Considérant que les personnages ont déjà été présentés, Del Toro nous plonge au cœur de leur quotidien, dans les locaux du BPRD, avec une emphase comique qui risque de surprendre ceux qui connaissent mal le comic-book de Mike Mignola. Avec ses sous-sols bondiens, ses agents en costards cravates qui tentent de maîtriser des monstres hyperactifs en arrière-plan, ces scènes du BPRD ne manqueront pas d’évoquer les Men in Black (qui, rappelons-le, nous viennent aussi d’un comic-book), ce qui est en partie assumé puisque Del Toro porte depuis longtemps un projet dans cette mouvance. Mais à y regarder de plus près, le style chorégraphique qui préside à ces scènes de comédie a bien plus à voir avec celui de Monkey Punch, créateur japonais de la série des Edgar de la cambriole (Lupin III). C’est d’ailleurs loin d’être la seule évocation d’extrême orient qui parcourt ce film sous influence. Car le McGuffin de l’histoire (une couronne mythique divisée en trois morceaux) évoquera forcément à certains la triforce de La Légende de Zelda. D’autres reconnaîtront dans les gigantesques galeries qui mènent aux légions d’or des visions dignes d’un Final Fantasy. La séquence qui conclue le combat époustouflant contre le gigantesque Elemental (une divinité sylvestre) semble tout droit sortie du climax de Princesse Mononoke. Et bien sûr, la grâce martiale du « méchant » de l’histoire, le Prince des elfes Nuada, et la beauté fulgurante de ses deux combats à l’épée contre Hellboy, nous renvoient illico aux plus belles heures du Cinéma de Hong Kong, à l’époque où Wong Fei Hung ou le Iron Monkey étaient encore filmés par des metteurs en scène soucieux de chorégraphie et de lisibilité.

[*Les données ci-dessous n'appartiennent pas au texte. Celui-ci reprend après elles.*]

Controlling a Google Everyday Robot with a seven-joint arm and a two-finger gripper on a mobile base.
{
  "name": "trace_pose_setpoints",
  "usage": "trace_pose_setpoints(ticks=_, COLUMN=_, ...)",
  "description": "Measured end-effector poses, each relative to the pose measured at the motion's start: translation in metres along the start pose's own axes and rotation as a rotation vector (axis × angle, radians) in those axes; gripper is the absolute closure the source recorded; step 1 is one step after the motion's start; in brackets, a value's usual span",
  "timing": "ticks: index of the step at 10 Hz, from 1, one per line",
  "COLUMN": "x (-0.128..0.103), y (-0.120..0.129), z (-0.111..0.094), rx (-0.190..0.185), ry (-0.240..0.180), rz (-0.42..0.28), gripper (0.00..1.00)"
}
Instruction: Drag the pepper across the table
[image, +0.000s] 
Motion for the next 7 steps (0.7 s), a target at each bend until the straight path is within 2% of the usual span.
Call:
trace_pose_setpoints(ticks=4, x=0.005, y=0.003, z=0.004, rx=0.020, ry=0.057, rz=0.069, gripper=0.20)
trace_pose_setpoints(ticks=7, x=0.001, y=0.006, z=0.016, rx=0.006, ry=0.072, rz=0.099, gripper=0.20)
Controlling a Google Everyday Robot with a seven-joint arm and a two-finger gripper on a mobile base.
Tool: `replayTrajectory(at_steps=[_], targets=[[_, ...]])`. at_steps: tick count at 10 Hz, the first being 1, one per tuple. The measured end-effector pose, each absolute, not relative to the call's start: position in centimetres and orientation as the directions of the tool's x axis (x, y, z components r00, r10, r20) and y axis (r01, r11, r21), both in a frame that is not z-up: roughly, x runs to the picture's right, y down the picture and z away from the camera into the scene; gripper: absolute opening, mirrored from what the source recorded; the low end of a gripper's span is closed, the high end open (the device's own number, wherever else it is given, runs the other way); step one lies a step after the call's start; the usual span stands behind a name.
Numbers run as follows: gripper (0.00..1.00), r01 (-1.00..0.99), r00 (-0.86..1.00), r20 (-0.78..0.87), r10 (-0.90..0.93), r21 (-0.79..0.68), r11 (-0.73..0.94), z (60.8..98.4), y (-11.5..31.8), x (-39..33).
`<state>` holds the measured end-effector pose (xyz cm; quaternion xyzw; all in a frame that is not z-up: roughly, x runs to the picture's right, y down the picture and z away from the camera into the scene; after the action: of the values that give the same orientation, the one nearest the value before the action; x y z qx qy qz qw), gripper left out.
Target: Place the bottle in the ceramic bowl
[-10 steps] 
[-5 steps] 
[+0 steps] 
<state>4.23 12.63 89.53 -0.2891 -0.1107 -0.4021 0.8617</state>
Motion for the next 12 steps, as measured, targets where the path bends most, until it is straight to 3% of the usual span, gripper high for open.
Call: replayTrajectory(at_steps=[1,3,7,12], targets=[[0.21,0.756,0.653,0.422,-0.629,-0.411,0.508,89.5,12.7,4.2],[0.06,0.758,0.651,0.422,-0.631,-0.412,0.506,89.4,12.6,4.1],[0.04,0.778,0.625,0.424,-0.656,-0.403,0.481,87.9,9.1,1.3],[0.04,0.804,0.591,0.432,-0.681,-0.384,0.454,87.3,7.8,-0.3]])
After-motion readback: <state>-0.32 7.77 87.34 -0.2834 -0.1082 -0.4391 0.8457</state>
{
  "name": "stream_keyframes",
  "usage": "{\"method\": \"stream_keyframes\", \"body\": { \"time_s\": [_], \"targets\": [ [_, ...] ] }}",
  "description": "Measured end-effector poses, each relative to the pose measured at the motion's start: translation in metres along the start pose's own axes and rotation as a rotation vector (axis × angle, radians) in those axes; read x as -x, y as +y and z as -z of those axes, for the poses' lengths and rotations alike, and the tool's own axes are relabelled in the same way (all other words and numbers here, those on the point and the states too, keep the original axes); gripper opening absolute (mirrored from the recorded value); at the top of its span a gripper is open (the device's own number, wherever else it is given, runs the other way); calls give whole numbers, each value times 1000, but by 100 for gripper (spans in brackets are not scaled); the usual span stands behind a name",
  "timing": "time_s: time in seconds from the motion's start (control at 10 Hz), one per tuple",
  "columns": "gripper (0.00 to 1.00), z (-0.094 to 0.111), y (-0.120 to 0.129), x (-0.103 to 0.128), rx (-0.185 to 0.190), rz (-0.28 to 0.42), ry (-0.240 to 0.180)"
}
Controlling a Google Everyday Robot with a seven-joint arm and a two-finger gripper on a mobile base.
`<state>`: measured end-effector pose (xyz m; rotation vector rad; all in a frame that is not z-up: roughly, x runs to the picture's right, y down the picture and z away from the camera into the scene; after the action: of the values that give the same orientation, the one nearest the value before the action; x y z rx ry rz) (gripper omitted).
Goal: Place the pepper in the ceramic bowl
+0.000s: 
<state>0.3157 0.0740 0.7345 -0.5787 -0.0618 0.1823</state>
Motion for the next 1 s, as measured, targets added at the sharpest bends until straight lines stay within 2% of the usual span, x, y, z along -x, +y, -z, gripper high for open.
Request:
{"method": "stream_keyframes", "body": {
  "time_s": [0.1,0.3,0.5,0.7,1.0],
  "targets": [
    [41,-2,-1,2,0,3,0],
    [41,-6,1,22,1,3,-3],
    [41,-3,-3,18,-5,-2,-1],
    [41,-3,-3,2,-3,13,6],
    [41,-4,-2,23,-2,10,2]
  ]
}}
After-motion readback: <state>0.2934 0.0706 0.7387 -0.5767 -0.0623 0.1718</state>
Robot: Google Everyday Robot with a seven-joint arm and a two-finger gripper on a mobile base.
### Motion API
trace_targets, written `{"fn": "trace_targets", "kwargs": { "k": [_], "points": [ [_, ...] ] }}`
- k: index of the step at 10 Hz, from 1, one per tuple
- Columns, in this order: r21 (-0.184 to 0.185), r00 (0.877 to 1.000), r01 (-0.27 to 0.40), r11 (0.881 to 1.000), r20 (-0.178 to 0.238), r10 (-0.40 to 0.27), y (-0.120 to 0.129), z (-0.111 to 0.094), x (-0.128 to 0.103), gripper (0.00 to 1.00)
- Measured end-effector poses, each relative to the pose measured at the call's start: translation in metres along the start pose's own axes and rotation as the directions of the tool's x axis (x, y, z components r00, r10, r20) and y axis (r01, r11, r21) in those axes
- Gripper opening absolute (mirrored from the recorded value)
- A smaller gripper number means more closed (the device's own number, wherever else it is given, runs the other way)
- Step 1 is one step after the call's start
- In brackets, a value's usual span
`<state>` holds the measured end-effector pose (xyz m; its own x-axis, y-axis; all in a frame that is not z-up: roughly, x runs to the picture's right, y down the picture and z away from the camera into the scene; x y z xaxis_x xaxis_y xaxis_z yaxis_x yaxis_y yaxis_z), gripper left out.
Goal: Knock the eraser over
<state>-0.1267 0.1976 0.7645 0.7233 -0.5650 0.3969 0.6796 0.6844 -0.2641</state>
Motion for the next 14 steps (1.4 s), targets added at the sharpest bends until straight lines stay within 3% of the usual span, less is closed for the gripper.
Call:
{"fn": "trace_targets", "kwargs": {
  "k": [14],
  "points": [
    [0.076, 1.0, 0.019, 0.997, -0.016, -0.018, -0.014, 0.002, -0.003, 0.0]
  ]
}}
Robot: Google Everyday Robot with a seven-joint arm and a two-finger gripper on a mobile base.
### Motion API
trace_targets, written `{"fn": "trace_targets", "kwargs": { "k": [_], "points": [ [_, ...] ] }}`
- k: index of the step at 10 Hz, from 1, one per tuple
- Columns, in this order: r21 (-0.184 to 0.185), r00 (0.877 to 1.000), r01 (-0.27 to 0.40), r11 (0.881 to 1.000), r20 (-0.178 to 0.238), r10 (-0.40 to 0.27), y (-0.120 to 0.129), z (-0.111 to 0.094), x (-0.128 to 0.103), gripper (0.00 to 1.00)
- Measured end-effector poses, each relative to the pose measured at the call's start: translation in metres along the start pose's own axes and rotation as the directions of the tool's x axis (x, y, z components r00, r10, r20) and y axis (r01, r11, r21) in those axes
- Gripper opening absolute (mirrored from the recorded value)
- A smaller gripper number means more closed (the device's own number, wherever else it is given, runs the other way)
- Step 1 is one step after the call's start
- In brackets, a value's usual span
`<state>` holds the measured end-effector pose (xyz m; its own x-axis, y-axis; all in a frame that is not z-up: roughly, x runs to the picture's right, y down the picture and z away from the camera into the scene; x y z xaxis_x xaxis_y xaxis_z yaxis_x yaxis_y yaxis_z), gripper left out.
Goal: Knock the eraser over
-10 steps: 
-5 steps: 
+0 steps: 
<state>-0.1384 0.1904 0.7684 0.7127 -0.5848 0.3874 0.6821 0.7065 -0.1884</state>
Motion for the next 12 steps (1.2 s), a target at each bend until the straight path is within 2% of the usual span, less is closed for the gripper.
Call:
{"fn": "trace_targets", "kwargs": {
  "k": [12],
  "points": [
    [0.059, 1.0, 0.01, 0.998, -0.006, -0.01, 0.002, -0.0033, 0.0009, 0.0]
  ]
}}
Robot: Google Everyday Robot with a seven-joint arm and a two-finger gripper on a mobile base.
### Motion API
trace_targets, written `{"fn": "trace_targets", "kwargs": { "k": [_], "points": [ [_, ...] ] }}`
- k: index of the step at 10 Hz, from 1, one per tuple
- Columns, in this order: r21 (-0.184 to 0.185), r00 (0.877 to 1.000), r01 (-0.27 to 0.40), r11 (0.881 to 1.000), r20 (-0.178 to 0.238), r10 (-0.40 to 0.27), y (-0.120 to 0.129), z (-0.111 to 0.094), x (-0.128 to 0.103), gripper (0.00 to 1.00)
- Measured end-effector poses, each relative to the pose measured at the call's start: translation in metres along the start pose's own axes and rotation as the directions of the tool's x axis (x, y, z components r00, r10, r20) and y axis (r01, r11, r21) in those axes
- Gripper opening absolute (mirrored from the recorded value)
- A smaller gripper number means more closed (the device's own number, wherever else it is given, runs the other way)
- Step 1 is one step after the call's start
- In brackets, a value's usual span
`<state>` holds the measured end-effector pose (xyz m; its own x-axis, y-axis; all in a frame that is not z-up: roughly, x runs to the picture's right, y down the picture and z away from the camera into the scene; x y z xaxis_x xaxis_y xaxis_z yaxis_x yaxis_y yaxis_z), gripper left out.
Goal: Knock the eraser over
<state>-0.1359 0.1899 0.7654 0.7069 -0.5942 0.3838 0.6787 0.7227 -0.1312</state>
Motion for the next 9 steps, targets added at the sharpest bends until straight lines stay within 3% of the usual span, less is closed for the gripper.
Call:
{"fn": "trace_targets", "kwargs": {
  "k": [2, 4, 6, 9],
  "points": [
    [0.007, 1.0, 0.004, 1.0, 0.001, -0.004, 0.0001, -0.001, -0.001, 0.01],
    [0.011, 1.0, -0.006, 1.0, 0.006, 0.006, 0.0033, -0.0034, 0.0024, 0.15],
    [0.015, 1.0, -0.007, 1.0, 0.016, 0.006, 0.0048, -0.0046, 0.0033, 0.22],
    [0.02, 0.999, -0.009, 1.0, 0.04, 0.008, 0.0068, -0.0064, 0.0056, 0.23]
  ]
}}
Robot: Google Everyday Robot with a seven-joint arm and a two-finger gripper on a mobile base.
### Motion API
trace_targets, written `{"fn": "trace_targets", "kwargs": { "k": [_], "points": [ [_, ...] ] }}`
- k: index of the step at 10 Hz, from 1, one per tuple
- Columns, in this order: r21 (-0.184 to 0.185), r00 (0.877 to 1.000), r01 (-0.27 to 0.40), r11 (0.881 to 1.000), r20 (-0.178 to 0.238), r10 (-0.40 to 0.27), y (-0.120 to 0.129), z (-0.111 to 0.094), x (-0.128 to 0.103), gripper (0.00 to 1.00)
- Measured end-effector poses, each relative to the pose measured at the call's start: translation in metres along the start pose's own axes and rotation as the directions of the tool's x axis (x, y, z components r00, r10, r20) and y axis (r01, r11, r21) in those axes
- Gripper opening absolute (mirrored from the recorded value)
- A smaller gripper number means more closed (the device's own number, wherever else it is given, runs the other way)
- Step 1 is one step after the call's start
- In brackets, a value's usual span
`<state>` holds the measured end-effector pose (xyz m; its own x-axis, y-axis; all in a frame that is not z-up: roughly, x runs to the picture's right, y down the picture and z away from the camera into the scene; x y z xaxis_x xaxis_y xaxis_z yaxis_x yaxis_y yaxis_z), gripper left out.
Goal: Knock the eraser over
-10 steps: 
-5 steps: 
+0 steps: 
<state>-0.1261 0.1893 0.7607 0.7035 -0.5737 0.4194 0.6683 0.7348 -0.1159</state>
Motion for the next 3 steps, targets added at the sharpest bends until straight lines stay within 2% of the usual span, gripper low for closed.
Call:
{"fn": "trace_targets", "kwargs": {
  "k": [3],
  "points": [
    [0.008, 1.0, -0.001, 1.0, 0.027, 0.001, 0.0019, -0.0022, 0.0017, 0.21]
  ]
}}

Contentons-nous de souligner que ce foisonnement d’érudition, d’imaginaire, de soin chorégraphique (désolé, on se répète, mais les chorégraphies de ce film sont vraiment stupéfiantes, dans les scènes d’action comme dans les scènes intimistes !) bref tout ce qui constitue la magnificence visuelle et thématique du film, est entièrement dirigée vers un point focal, qui est celui des « freaks » qui composent l’unité d’élite du BPRD. L’histoire du Prince Nuada et de la trêve brisée entre les elfes, les trolls et les humains contente, certes, notre goût fantasticophile ; mais elle demeure un écrin de l’histoire que Del Toro charpente dans cette saga. Et le cinéaste, qui est aussi le scénariste, n’hésite pas à reléguer les légions d’or au second plan, quitte à déséquilibrer sa structure, pour prendre le temps d’entrer dans le cœur de son histoire, c’est-à-dire dans le cœur de ses héros (Hellboy, Liz, Abe et le nouveau venu Johann Krauss). C’est dans leurs moments de « pause » que le spectacle intensément foisonnant devient une œuvre vibrante. Au détour d’une magnifique scène de beuverie entre Abe et Hellboy, à l’occasion d’une baston hilarante entre Johann et Hellboy, toute la thématique féerique du film se recompose autour de l’humanité, complexe, dérisoire et attachante, qu’incarnent ces mutants rejetés par notre monde (thématique qui d’ailleurs se dédouble dans les multiples extraits des classiques noir et blanc d’Universal qui passent en arrière-plan).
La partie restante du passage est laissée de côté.